Por la noche siguieron un torrente de montaña en una garganta virgen atascada de rocas musgosas y pasaron bajo oscuras grutas de donde goteaba y salpicaba un agua que sabía a hierro y vieron los filamentos plateados de unas cascadas que se dividían en la pared de cerros distantes y parecían signos y portentos de los cielos mismos, tan oscura era la tierra de sus orígenes. Cruzaron un bosque destruido por el fuego y cabalgaron por una región de rocas hendidas donde unos enormes bloques yacían partidos en dos con sus lisas caras descentradas y en las pendientes de aquel terreno ferroso viejos senderos abiertos por el fuego y esqueletos renegridos de árboles asesinados en las tormentas. Al día siguiente empezaron a ver acebos y robles, bosques de frondosas muy parecidos a los que habían abandonado en su juventud. En las oquedades de la pendiente norte el granizo estaba asentado como tectitas entre las hojas y las noches eran frías. Viajaron por aquellas tierras altas adentrándose aún más en las montañas donde las tormentas tenían su guarida, una región estruendosa donde llamas blancas corrían por los picos y la tierra despedía el olor a quemado del pedernal roto.
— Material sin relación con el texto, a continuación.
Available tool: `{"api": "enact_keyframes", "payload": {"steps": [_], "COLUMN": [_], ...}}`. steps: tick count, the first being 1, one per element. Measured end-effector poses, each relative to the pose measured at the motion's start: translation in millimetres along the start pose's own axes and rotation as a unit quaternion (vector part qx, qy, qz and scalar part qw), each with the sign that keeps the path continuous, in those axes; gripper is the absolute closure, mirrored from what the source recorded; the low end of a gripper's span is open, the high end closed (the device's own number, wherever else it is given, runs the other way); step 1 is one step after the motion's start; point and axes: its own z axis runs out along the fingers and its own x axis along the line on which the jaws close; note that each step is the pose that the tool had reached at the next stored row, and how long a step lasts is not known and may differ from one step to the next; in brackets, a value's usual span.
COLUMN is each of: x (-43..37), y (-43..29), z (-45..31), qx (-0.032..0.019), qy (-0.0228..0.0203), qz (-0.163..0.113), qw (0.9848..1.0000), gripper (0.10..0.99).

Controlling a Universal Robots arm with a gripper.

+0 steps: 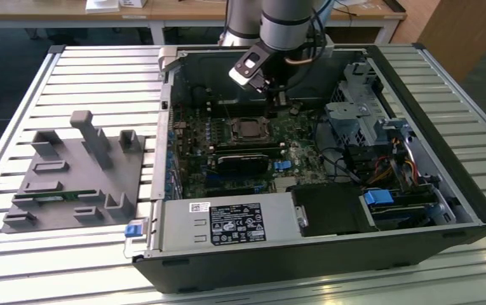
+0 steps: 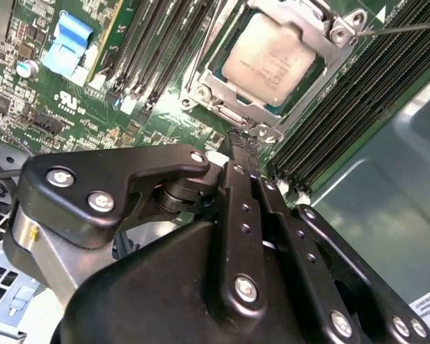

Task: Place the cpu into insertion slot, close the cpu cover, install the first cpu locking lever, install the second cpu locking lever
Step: 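Close the cpu cover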

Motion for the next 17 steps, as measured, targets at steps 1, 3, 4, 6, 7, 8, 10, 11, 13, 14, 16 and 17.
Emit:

De noche los lobos les llamaban desde los oscuros bosques del orbe inferior como si fueran amigos del hombre y el perro de Glanton trotaba gimiendo entre las patas en perpetua articulación de los caballos.
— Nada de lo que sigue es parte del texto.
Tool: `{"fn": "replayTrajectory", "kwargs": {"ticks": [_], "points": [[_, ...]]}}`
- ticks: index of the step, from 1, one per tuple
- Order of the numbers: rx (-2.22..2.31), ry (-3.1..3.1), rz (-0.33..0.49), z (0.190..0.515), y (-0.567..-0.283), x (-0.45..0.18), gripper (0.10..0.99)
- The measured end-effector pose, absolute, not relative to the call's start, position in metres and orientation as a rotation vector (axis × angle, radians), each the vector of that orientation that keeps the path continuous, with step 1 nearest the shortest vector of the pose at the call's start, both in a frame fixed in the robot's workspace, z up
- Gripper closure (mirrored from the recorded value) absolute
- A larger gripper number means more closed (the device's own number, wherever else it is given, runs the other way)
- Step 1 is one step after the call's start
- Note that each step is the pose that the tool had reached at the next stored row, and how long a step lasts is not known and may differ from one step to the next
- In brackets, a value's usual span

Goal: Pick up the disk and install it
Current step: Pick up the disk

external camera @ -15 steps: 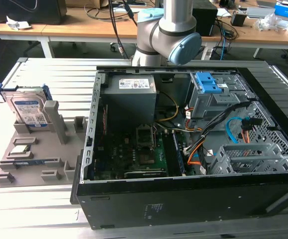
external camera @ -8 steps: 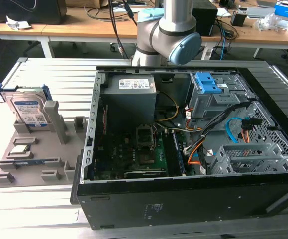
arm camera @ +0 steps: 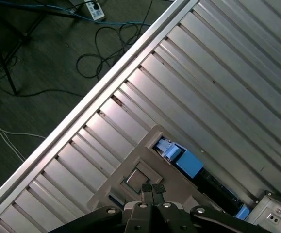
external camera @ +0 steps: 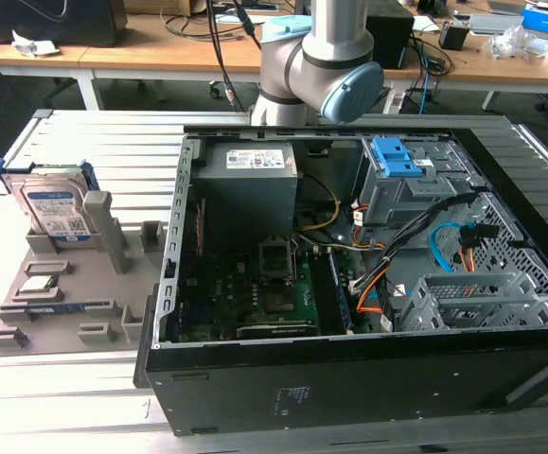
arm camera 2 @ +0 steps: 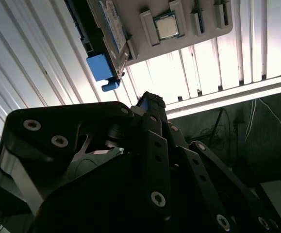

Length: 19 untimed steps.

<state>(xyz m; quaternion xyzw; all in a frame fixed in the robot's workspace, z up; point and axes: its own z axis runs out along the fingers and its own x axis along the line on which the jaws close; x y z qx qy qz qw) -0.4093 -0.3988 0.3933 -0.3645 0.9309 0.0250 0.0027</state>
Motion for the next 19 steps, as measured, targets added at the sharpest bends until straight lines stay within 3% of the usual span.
{"fn": "replayTrajectory", "kwargs": {"ticks": [19], "points": [[-1.379, 2.82, 0.079, 0.3933, -0.3988, -0.4093, 0.98]]}}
Nueve días después de partir de Chihuahua traspasaron una cañada e iniciaron el descenso por una pista tallada en la imponente pared de un farallón situado a mil metros sobre las nubes. Un gran mamut de piedra observaba al acecho desde aquella escarpa gris. Fueron pasando en fila india. Cruzaron un túnel labrado en la roca y al salir vieron los tejados de una población asentada en un congosto.

Descendieron por pedregosos toboganes y cruzaron lechos de arroyos donde pequeñas truchas se erguían sobre sus desvaídas aletas para estudiar los hocicos de los caballos que bebían. Cortinas de niebla que olían y sabían a metal llegaban del congosto y los envolvían para luego perderse en el bosque. Atravesaron el vado y siguieron el rastro y a las tres de la tarde entraban en el viejo pueblo de piedra de Jesús María bajo una llovizna persistente.
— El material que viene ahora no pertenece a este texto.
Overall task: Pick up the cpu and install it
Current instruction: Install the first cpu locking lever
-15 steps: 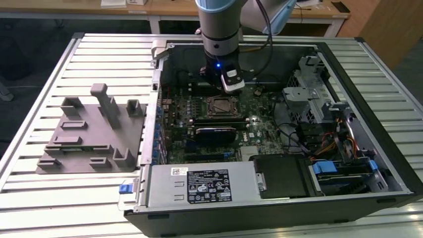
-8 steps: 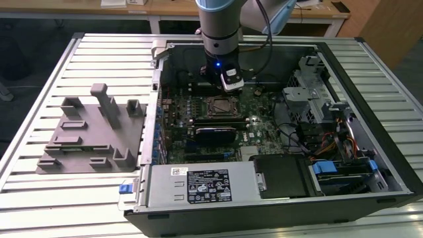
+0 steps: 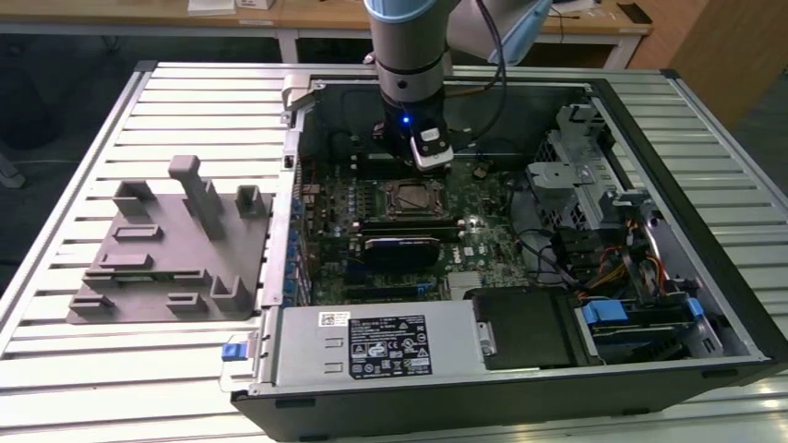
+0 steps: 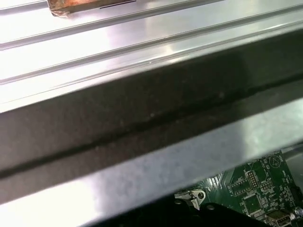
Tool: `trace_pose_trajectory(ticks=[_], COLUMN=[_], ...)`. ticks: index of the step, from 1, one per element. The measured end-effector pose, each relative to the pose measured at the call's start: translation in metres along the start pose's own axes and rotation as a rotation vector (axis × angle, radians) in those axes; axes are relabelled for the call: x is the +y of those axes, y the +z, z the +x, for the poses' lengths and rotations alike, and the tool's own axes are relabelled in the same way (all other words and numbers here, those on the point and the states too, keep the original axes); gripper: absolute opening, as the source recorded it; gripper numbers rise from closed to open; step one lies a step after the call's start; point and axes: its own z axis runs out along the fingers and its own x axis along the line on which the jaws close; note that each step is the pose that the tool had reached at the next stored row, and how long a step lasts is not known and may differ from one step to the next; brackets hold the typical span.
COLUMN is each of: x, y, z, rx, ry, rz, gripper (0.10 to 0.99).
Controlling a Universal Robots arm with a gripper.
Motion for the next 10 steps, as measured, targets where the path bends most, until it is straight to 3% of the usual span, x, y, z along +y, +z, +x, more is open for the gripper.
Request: trace_pose_trajectory(ticks=[5, 10], x=[0.0004, -0.0003], y=[0.0014, 0.0029], z=[0.0003, 0.0004], rx=[-0.0014, -0.0080], ry=[0.000, -0.003], rz=[0.004, 0.023], gripper=[0.106, 0.106])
Avanzaron repicando sobre los mojados adoquines a los que las hojas habían quedado pegadas y cruzaron un puente de piedra y enfilaron la calle bajo los chorreantes aleros de los edificios con balcones y enseguida una torrentera que atravesaba el pueblo. Habían practicado pequeños bocartes en las rocas pulimentadas del río y en las colinas que dominaban el pueblo había un sinfín de túneles y andamiajes y desmontes y relaves. La abigarrada aparición de los jinetes fue anunciada por unos cuantos perros calados que sesteaban en los portales y la compañía torció por una calle estrecha y se detuvo enfrente de una posada.

Glanton dio unos golpes a la puerta y la puerta se entreabrió y apareció un muchacho. Salió después una mujer y los miró y volvió a entrar. Finalmente un hombre fue a abrirles la verja. Estaba un poco borracho y esperó en el portal mientras los jinetes entraban uno detrás de otro al pequeño patio inundado y cuando todos estuvieron dentro cerró la verja.

En la mañana sin lluvia salieron a la calle, andrajosos, pestilentes, adornados de partes humanas como los caníbales. Llevaban las enormes pistolas metidas en el cinto y las pieles cochambrosas con que iban vestidos estaban sucias de la sangre y el humo y la pólvora. Había salido el sol y las ancianas que arrodilladas con bayeta y cubo limpiaban las piedras frente a los comercios se volvían para mirarlos y los tenderos les daban unos cautelosos buenos días mientras sacaban su género. Los americanos eran extraña clientela para aquella clase de tiendas. Se quedaban en el umbral mirando las jaulas de mimbre con pinzones dentro y los descarados loros verdes que se aguantaban en una pata y graznaban desasosegados. Había ristras de fruta seca y de pimientos y artículos de hojalata que colgaban como campanillas y había pieles de cerdo llenas de pulque balanceándose de las vigas como marranos cebados en el corral de un matarife. Pidieron unos vasos. En ese momento un violinista fue a aposentarse en un umbral de piedra y se puso a tocar una canción morisca y cuantos pasaban por allí camino de sus recados matinales no dejaban de mirar a aquellos pálidos y rancios gigantes.